Forgetting to Explicitly Add an Endpoint For UDP in Windows Azure
This one is BIG if you are hosting your Remote Desktop Session Hosts in Windows Azure (or any other cloud service provider for that matter). By default, when you create a new Windows Server 2012 instance (with or without the RDSH role implemented), only the TCP endpoint for RDP will be created. See below:
You’ll need to go back behind any newly provisioned RDSH servers in Azure and remember to explicitly define a UDP endpoint for RDP like so:
Accidentally Disabling UDP Transport Via Server Side Group Policy Objects
One other potential problem is incorrectly setting the “RDP Transport Protocols” Group Policy setting, located under Computer Configuration, Administrative Templates, Windows Components, Remote Desktop Services, Remote Desktop Session Host, Connections.

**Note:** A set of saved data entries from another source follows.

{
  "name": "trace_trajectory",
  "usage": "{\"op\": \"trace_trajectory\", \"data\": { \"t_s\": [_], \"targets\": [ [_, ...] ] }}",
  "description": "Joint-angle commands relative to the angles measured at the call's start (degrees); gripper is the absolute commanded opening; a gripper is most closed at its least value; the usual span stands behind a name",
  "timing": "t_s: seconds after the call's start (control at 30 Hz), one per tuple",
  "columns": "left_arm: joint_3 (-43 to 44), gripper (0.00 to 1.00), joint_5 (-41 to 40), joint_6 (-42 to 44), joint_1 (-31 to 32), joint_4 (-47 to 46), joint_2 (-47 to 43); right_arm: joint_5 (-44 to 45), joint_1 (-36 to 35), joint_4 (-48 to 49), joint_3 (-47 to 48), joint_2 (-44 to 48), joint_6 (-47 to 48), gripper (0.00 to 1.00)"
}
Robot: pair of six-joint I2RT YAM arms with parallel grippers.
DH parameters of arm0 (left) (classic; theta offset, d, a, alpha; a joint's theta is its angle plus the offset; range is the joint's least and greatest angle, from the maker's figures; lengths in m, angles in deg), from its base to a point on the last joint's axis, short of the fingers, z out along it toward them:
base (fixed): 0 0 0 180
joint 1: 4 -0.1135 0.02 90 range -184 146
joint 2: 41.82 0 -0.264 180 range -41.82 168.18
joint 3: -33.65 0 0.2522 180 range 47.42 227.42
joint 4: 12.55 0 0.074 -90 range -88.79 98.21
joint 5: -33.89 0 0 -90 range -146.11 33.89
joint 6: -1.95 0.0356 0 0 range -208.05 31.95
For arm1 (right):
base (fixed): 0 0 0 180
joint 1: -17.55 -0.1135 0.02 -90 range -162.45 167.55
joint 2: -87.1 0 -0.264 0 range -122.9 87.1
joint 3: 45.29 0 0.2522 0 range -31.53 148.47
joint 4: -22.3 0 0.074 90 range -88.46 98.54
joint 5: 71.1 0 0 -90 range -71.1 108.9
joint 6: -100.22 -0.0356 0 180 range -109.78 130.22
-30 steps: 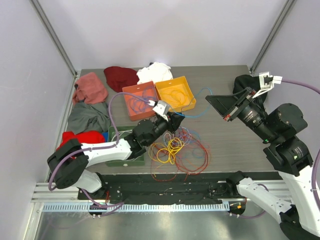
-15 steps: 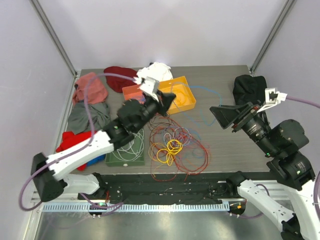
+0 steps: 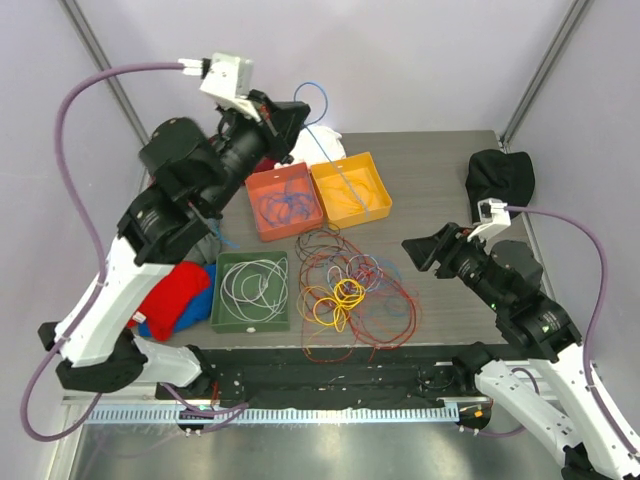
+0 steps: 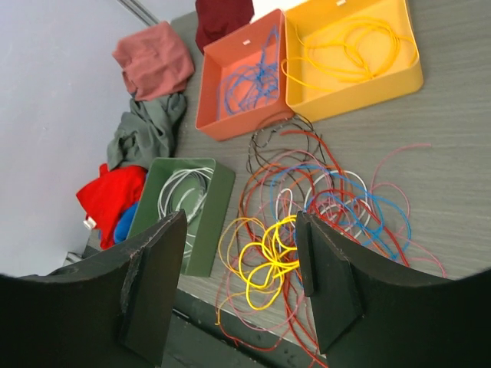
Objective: Untangle the cables
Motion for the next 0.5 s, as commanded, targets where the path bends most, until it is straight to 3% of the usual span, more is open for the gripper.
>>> {"op": "trace_trajectory", "data": {
  "t_s": [0.0,0.07,0.2,0.47],
  "targets": [
    [2.22,0.00,3.31,-5.35,-6.91,14.77,7.28,0.94,-0.27,1.58,-2.11,2.17,-0.02,0.66],
    [0.65,0.00,9.10,-9.13,-10.71,15.22,8.43,0.94,-0.27,1.41,-2.73,3.13,-0.02,0.66],
    [-4.18,0.00,13.34,-14.94,-18.62,12.50,9.75,1.02,-0.27,0.97,-3.17,3.84,0.33,0.65],
    [-5.86,0.00,13.97,-16.18,-25.31,8.98,12.83,1.46,-0.27,0.70,-3.52,3.58,2.27,0.64]
  ]
}}
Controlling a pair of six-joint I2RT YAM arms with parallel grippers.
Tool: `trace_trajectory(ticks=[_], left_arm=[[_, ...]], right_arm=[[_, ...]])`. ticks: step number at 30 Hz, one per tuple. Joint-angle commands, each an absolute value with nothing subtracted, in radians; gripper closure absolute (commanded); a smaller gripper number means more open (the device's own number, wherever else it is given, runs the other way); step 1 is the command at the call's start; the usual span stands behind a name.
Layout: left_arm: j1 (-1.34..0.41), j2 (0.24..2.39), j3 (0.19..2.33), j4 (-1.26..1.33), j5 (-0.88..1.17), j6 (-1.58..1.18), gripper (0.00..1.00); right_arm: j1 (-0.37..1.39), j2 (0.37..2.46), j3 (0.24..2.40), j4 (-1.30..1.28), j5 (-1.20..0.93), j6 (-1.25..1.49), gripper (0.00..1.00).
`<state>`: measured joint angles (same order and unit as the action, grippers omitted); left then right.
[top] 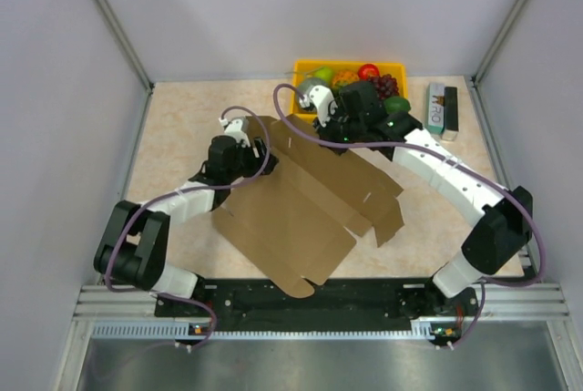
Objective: Fold the paper box
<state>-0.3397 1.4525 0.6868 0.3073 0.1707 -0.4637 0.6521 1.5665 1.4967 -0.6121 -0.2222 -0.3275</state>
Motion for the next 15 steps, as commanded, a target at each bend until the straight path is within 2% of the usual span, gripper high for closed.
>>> trace_trajectory(ticks=[1,6,7,15], left_arm=[[-0.334,1.524,0.747,0.445,0.247,-0.425,0.3],[-0.333,1.578,0.758,0.488,0.249,-0.448,0.28],[-0.333,1.597,0.765,0.482,0.247,-0.448,0.19],[-0.331,1.641,0.772,0.519,0.213,-0.456,0.17]], right_arm=[[0.629,1.588,1.526,-0.637,-0.3,-0.301,1.0],[0.589,1.604,1.529,-0.626,-0.367,-0.299,1.0],[0.591,1.609,1.532,-0.626,-0.361,-0.299,1.0],[0.589,1.658,1.549,-0.624,-0.313,-0.281,1.0]])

By default, both UDP and TCP will be used if the client supports it, but administrators can explicitly disable the use of UDP transport in this area.
So, there you have it. UDP transport in RDP 8 opens up so many possibilities in terms of user experience an overall Remote Desktop performance. However, you have to double check and make sure that it’s not being restricted right out of the gate.